Worldwide 46.8 million people have dementia and in the UK, 1 in 14 people over 65 have Alzheimer’s, the most prevalent form of dementia; and increasingly dementia sufferers are also struggling with other chronic conditions, such as diabetes and depression. Research on new strategies for earlier diagnosis is among the most active areas in Alzheimer’s science, as the majority of cases are diagnosed when irreversible brain damage or mental decline has already occurred.
The amyloid protein test used for earlier diagnosis
A new study released in August 2019 found that a blood test to measure amyloid beta, a protein found in the brain that is involved in the pathophysiology of Alzheimer’s and cognitive decline, is 94% accurate in identifying the developments of Alzheimer’s disease earlier, when in combination with age and genetics (testing positive for the APOE4 gene) as risk factors. Whilst this is a positive development for future considerations in treating Alzheimer’s, there has been no successful amyloid-lowering drug trial to date. In addition, it is well-known that the damaging clumps of amyloid protein can begin to develop and lead to brain atrophy decades before an individual even begins to experience symptoms of memory loss and cognitive function, so unless testing is given earlier on in life as a preventative measure, an amyloid-lowering drug when the damage has already been caused may not be very effective.
To date, the majority of research into the treatment of Alzheimer’s has been focused on the “amyloid hypothesis”. In 2018 alone, the US National Institutes of Health spent $1.9 billion on Alzheimer’s research. However, according to a study carried out last year, there has been a 99% failure rate in the development of drugs that target this disease. Questions about the reliability of the amyloid protein hypothesis are being posed by scientists, after various studies discovering how amyloid plaques actually function as a type of sticky defence against bacterial invasion, lead to a different hypothesis. In one significant study, where mice that were genetically engineered to make Alzheimer’s proteins had bacteria injected into their brains, researchers found that amyloid plaques engulfed bacterial cells overnight, suggesting a protective mechanism.
Why we cannot ignore the link between high homocysteine levels and Alzheimer’s
According to a Consensus Statement released by an international panel of experts on dementia, research has shown, time and time again, that having high homocysteine (Hcy) levels, and low folic acid and B12 levels in the blood correlate with an increased risk for Alzheimer’s disease. An earlier review written by Professor David Smith in 2008, highlighted that there are a total of ‘seventy-seven cross-sectional studies on more than 34,000 subjects and 33 prospective studies on more than 12,000 subjects’…that…‘have shown associations between cognitive deficit or dementia and homocysteine and/or B vitamins.’

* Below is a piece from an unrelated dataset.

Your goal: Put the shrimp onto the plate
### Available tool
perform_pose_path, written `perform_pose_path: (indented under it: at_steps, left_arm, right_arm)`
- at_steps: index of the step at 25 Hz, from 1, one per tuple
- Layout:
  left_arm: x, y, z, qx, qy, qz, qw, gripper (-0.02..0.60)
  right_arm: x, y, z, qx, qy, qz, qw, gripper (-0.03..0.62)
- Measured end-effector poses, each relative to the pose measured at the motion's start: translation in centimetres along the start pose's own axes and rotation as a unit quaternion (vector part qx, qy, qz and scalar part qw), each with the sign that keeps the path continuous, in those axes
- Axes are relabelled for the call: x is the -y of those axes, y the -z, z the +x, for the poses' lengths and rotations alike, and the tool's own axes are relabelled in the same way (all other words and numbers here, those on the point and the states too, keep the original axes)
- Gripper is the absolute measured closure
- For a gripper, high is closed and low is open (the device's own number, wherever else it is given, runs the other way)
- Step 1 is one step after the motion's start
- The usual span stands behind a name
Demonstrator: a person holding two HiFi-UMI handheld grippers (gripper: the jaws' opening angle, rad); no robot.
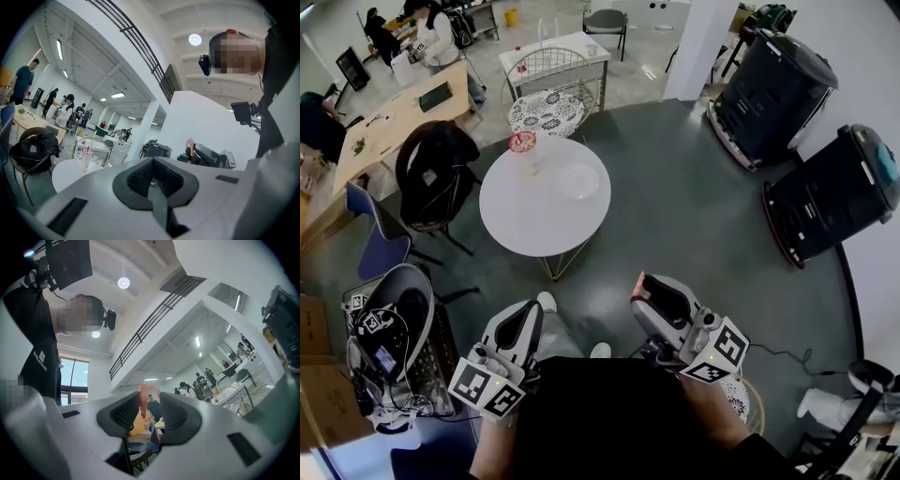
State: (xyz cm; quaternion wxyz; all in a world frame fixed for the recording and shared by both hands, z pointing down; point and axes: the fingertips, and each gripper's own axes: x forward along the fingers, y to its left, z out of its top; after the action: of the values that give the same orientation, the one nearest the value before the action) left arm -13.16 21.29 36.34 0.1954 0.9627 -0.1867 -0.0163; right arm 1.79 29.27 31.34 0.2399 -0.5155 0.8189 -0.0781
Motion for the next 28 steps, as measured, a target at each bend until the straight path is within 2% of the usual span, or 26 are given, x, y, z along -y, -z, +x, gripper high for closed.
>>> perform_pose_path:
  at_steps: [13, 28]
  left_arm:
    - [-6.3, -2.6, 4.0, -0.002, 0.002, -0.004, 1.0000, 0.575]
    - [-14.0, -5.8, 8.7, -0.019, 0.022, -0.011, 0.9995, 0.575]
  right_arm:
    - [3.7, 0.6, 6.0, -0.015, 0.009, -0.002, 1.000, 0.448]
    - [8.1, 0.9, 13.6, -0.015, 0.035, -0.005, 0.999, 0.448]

In a meta-analysis published in 2014 by BMC Public Health, raised homocysteine was considered to be one of the three strongest risk factors, along with low education and decreased physical activity. In addition, two further trials have clearly shown that lowering homocysteine, through the supplementation of B vitamins, reduced age-related cognitive decline in normal ageing and also slowed down both brain atrophy and cognitive decline in people with Mild Cognitive Impairment. In one of the studies, 270 people over 70 with Mild Cognitive Impairment were recruited to trial the efficacy of B vitamins to prevent the progression of Alzheimer’s. MRI scans were done at recruitment and half the participants were given high doses of three B vitamins (B6, B9 and B12), half took a placebo tablet. After 2 years, participants were scanned again and scientists found that the rate of brain atrophy in those treated with the B vitamins was on average 30% slower than those taking placebo. In addition, in those that had the highest homocysteine levels at baseline, the effect of B vitamin treatment was even more potent, helping to slow down brain atrophy by 53%. This result fits all the criteria for a disease-modifying treatmentand so is especially important.
There is, therefore, ample evidence to propose that lowering homocysteine by giving appropriate supplemental levels of homocysteine lowering nutrients, including B6, B12 and folic acid, would reduce risk. However, last year, in a commission published by the Lancet, 9 modifiable risk factors were outlined, clearly excluding homocysteine:
Mid-life hearing loss – responsible for 9% of the risk
Failing to complete secondary education – 8%
Smoking – 5%
Failing to seek early treatment for depression – 4%
Physical inactivity – 3%
Social isolation – 2%
High blood pressure – 2%
Obesity – 1%
Type 2 diabetes – 1%
Ignoring homocysteine is surprising, since a meta-analysis from the National Institute of Aging estimated that about 22% of Alzheimer’s disease may be caused by raised levels of homocysteine. It’s about time health authorities like the NHS took into account the evidence concerning the significance of homocysteine in the pathogenesis of Alzheimer’s. Integrating homocysteine testing and inexpensive B vitamin-based treatment into the heart of mainstream health strategies on Alzheimer’s could potentially play a vital role in the prevention of dementia, if caught early enough. Every 3 seconds, someone in the world develops dementia and the International Alzheimer’s Society estimates that by 2050 there will be 131.5 million people living with this disease. This is not something we can ignore.